Potter felt he inherited a mess at the London Stadium when he was brought in to replace Julen Lopetegui in January.
While he could identify what was wrong, the 50-year-old could not start fixing the issues properly until this summer.
That meant he oversaw just one victory in his first six games and a run of eight without a win, before an end of season rally took West Ham up to 14th.
It represented a fairly underwhelming introduction to life at London Stadium for Potter on his return to the game, 21 months after being sacked by Chelsea.
Given new signings have been slow to arrive, it is easy to imagine the likes of Antonio Conte or Jose Mourinho reacting to the same scenario by furiously demanding more bodies, no matter the cost.
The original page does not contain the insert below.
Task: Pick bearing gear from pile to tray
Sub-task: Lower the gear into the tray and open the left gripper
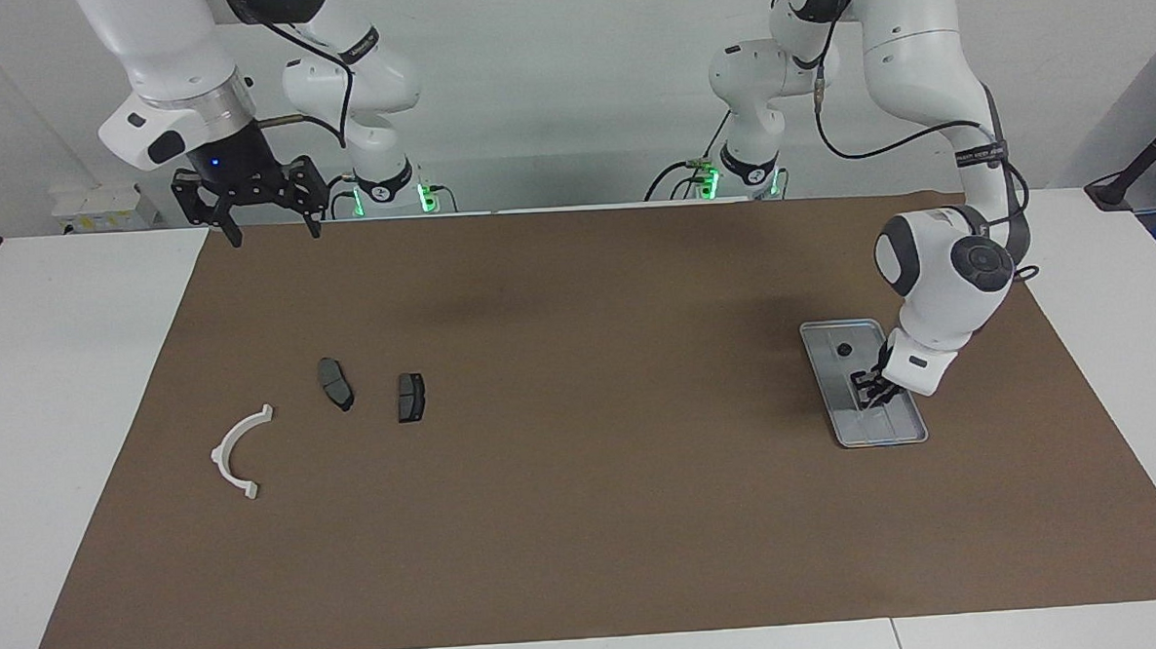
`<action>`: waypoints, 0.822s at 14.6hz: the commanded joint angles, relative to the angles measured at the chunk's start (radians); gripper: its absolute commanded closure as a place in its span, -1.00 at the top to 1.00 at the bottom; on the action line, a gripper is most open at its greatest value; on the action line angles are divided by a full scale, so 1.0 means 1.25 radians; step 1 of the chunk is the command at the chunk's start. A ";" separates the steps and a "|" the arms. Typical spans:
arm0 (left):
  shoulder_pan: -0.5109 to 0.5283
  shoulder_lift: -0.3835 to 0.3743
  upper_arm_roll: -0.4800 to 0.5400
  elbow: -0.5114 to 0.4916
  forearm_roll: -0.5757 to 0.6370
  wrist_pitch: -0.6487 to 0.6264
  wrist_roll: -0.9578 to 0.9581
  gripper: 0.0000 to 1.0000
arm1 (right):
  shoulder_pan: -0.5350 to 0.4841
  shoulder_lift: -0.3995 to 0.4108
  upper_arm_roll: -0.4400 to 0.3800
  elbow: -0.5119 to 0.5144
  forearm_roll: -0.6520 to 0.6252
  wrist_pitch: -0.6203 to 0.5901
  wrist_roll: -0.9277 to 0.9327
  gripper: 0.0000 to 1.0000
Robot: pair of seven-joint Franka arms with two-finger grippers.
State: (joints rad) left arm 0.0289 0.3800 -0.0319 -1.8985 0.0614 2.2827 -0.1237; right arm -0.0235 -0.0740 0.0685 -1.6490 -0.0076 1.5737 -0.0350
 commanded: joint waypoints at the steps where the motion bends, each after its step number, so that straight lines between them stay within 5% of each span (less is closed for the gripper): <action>1: 0.011 -0.035 -0.010 -0.045 0.000 0.018 0.009 -1.00 | -0.007 0.025 -0.002 0.012 0.004 -0.004 -0.026 1.00; 7: 0.011 -0.043 -0.010 -0.065 -0.047 0.030 0.011 -0.99 | -0.007 0.004 0.000 0.010 0.005 -0.002 -0.025 1.00; 8: 0.011 -0.046 -0.010 -0.078 -0.047 0.044 0.012 -0.75 | -0.007 0.004 0.002 0.010 0.004 -0.002 -0.025 1.00; 9: 0.012 -0.047 -0.010 -0.085 -0.047 0.055 0.012 -0.03 | -0.007 0.004 0.002 0.009 0.005 -0.002 -0.025 1.00; 10: 0.012 -0.048 -0.009 -0.084 -0.047 0.056 0.013 0.99 | -0.007 0.003 0.002 0.007 0.005 -0.001 -0.025 1.00; 12: 0.010 -0.047 -0.010 -0.052 -0.047 0.036 0.012 1.00 | -0.007 0.003 0.002 0.007 0.005 0.003 -0.025 1.00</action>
State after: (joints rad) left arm 0.0325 0.3533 -0.0367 -1.9507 0.0178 2.3198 -0.1237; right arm -0.0230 -0.0637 0.0673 -1.6376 -0.0076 1.5743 -0.0351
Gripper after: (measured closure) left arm 0.405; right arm 0.000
But that is not Potter's way.
He can lose his cool - and he did in Chicago last month, with Potter fiercely criticising the decision to have cooling breaks when West Ham beat Everton on a cold, wet and windy night during the Premier League Summer Series.
But Potter prefers to address issues in a more measured, methodical way.
"The coach's job is to build something," he said.
"You've got to try and improve your team, improve the club, improve the players. That's the trick.
"I don't know what the perception of me is to be honest. I can have my water-break tirade with the best of them.
"But everybody's different, I suppose. I've always tried to do what I think is the right thing for the club.
"At the end of the day, West Ham is the most important thing. I'm an employee."
There wasn't much of a transfer budget at Swedish fourth-tier outfit Ostersunds, where Potter began his managerial career.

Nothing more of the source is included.